-------- RECORDS --------

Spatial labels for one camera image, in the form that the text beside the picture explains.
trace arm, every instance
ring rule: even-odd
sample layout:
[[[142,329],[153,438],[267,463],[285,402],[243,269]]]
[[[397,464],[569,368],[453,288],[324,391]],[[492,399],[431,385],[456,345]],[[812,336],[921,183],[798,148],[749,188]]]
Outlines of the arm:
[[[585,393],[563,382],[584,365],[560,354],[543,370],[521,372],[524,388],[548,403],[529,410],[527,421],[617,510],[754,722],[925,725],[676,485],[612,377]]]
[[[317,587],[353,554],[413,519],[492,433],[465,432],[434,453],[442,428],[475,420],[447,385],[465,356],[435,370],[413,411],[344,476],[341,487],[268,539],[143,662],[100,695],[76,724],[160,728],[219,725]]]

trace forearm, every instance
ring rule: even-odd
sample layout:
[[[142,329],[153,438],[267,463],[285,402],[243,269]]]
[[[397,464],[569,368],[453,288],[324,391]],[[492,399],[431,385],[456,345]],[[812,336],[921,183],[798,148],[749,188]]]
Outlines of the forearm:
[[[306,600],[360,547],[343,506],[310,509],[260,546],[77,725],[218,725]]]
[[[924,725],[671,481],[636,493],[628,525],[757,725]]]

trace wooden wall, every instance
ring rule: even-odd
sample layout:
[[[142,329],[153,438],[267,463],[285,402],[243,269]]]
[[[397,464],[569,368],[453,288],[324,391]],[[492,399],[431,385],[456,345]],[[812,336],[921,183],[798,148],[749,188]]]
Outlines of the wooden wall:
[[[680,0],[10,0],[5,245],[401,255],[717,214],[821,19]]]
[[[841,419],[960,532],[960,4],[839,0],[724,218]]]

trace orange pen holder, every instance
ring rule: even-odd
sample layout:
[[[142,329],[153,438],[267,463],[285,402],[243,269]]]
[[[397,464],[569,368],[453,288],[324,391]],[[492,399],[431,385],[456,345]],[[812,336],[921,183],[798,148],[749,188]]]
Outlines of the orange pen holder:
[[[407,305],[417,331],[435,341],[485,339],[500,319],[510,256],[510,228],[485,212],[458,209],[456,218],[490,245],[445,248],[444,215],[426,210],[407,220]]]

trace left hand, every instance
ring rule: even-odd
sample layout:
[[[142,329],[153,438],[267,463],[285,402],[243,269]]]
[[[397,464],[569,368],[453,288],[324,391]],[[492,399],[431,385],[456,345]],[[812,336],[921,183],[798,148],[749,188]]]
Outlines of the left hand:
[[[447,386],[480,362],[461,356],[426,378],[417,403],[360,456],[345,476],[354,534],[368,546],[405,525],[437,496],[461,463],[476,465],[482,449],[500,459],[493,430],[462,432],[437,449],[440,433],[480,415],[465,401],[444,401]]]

--------
-------- RECORDS --------

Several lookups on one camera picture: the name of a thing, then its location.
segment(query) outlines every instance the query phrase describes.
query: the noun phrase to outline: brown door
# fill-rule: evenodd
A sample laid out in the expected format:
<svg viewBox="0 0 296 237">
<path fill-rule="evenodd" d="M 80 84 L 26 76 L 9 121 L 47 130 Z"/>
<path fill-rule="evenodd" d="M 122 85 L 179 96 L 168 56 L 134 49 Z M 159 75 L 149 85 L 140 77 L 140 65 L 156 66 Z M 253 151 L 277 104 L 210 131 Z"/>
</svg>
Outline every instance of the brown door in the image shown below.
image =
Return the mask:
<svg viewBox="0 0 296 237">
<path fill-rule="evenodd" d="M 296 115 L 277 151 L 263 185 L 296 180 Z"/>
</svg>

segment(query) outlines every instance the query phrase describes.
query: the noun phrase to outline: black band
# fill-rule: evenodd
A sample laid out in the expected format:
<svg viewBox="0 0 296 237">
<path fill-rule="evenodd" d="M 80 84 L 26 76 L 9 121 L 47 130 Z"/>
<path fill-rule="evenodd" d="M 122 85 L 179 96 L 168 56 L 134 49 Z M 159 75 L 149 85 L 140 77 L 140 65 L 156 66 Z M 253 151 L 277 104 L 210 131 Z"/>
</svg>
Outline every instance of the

--------

> **WHAT TO PRODUCE**
Tell how many lines of the data above hold the string "trace". Give only the number.

> **ANSWER SECTION**
5